Mehr zu: Elternwille, G8, Grundschulempfehlung, Hausaufgaben, Internationaler Austausch, Nordrhein-Westfalen, Übertritt, Unterrichtsversorgung, Schule
Düsseldorf, 26.02.2010 -

Zu den Behauptungen von Hannelore Kraft in einem Interview mit der Zeitung Ruhrnachrichten von heute erklärt Schulministerin Barbara Sommer: "An Ahnungslosigkeit und gezielter Eltern- und Lehrerverdummung sind die vorgebrachten Behauptungen kaum mehr zu übertreffen. Die Stundenverteilung in den Klassen 5 bis 9 ist durch neue Kernlehrpläne und durch eine strikte Hausaufgabenregelung pädagogisch sinnvoll begrenzt worden. So gibt es an dem einen bzw. den zwei Tagen mit Nachmittagsunterricht keine Hausaufgaben für den Folgetag.

Schülerinnen und Schüler können in der Einführungsphase der gymnasialen Oberstufe nach wie vor für ein Jahr ins Ausland gehen. Die Grundsätze der bisherigen Regelungen sind für G8 angepasst worden. Die Antragslage für einen Auslandsaufenthalt ist weiter ungebrochen hoch. Besonders lächerlich und geradezu lehrer- wie elternverachtend ist die Behauptung über die Grundschulempfehlung. Denn in 99 Prozent aller Fälle sind sich Lehrer und Eltern darüber einig, welche weiterführende Schule das Kind besuchen soll.

Diese Landesregierung hat mit über 8.000 zusätzlichen Lehrerstellen dafür gesorgt, dass der Unterricht noch besser wird.
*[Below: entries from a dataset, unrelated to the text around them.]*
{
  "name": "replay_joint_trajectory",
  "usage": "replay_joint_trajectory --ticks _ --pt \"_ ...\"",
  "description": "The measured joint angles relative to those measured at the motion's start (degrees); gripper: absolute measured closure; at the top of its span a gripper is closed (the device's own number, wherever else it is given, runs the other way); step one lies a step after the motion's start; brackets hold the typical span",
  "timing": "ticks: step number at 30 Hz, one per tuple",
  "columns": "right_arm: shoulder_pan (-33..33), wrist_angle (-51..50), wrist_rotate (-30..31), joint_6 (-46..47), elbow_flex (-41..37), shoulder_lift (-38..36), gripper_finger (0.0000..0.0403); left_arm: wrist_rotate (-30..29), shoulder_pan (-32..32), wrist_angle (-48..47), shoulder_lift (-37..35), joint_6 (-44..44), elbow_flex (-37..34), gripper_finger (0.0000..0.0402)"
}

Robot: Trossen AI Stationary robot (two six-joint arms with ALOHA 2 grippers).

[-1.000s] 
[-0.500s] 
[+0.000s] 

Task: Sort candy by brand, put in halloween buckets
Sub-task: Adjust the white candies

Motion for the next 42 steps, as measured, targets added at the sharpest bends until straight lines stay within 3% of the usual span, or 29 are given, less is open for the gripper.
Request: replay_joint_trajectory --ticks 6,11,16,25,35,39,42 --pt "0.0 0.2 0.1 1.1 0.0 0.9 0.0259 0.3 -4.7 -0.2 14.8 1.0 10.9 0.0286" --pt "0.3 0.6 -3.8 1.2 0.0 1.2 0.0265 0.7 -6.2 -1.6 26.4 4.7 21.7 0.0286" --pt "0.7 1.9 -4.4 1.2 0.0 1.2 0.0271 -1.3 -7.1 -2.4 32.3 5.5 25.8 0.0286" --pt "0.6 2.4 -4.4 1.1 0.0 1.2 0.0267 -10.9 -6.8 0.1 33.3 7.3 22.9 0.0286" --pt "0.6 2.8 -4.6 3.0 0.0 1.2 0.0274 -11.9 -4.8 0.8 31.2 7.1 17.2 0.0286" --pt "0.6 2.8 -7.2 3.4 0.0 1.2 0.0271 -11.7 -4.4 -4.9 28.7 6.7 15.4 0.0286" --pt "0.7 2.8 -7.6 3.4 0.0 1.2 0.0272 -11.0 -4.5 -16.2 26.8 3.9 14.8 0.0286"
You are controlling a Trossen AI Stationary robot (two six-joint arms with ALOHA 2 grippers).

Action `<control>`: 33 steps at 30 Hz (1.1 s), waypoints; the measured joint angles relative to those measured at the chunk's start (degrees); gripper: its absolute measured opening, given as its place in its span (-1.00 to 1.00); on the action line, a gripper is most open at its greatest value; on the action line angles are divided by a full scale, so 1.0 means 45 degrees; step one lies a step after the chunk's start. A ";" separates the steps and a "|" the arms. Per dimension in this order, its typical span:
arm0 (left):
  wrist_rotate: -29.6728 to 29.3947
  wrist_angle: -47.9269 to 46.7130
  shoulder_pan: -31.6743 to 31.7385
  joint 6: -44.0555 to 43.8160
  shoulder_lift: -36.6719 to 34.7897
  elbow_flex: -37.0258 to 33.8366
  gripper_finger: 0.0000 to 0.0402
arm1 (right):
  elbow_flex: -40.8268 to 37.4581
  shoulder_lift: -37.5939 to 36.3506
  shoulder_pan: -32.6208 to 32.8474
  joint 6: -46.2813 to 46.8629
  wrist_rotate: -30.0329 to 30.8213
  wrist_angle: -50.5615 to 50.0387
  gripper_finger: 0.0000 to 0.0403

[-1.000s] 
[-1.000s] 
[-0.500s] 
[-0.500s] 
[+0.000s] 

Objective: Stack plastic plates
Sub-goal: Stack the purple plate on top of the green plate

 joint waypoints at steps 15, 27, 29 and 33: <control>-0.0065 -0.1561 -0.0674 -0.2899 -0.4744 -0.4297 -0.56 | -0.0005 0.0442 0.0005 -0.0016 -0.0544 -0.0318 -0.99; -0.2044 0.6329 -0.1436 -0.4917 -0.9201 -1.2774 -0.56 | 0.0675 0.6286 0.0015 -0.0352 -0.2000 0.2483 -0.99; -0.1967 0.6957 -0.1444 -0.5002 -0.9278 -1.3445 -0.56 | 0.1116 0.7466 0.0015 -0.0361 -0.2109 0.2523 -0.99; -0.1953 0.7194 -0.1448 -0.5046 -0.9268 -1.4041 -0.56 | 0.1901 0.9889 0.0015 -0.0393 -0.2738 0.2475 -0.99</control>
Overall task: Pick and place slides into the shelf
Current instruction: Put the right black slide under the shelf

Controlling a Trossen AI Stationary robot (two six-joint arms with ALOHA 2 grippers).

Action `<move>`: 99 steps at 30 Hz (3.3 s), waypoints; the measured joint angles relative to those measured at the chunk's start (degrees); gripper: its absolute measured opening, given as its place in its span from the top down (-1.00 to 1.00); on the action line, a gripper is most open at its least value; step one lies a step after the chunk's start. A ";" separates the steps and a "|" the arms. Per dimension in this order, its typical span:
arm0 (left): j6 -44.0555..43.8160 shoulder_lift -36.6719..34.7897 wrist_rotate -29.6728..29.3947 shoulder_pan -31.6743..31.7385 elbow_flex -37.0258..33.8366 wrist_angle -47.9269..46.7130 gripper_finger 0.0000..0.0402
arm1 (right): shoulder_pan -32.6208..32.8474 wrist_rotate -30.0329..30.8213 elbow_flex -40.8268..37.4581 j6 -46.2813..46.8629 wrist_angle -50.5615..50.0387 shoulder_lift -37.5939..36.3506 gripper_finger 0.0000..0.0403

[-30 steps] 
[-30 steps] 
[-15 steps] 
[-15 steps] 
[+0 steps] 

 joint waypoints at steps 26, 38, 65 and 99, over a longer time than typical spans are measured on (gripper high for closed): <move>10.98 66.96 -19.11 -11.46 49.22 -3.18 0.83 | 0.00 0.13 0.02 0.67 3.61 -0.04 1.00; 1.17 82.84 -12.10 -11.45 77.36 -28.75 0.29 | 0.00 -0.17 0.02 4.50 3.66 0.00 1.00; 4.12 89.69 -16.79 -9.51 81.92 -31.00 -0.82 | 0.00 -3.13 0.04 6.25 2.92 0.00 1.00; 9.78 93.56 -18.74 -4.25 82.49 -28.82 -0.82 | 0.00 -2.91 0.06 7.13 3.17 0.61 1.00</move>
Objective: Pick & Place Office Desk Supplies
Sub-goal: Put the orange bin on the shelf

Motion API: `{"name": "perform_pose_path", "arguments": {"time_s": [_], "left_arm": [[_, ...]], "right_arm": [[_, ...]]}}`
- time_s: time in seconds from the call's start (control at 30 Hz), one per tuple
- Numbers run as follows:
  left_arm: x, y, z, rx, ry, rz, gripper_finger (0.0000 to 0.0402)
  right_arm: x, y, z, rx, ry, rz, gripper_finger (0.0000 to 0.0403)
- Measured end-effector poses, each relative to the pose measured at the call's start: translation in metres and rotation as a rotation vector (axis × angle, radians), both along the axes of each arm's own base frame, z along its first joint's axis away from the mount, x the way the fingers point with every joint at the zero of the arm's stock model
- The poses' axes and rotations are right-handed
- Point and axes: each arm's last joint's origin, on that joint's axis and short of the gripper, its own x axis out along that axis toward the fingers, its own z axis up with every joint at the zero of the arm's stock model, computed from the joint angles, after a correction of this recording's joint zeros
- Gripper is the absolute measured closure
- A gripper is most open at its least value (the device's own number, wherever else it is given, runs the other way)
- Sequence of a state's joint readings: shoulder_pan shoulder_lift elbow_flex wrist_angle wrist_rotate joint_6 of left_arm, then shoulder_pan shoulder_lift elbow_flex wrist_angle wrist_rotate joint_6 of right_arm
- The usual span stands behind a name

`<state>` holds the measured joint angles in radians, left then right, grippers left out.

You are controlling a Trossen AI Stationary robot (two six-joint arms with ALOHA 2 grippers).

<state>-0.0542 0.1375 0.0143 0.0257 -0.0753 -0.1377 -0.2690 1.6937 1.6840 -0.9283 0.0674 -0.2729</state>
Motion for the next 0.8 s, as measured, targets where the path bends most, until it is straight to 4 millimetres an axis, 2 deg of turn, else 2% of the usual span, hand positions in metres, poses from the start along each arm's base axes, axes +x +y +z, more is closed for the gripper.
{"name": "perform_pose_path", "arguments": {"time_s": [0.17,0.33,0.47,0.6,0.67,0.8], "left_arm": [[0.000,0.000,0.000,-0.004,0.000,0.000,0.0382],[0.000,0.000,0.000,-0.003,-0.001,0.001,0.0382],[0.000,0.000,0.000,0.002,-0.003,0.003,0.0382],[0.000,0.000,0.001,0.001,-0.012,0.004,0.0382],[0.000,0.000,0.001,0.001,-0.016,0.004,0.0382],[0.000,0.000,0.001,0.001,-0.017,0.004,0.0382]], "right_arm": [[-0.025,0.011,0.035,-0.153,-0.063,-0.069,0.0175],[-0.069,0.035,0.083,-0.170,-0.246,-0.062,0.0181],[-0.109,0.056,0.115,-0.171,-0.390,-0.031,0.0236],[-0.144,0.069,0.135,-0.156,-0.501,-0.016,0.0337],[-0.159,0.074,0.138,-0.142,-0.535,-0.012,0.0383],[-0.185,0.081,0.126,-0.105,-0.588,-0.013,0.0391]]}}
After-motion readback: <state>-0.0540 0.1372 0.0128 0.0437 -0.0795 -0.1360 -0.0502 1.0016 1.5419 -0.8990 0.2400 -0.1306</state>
Dadurch ist der Unterrichtsausfall halbiert worden, die Aufsteigerquote in die höhere Schulform hat sich verbessert, das führt auch zu weniger Sitzenbleibern und im Jahr 2009 zur besten jemals ermittelten Abi- Durchschnittsnote von 2,58. All das verschweigt Frau Kraft. Eltern und Lehrer aber wissen es besser, weil sie es sind, die in den Schulen die wahre Tatkraft zeigen."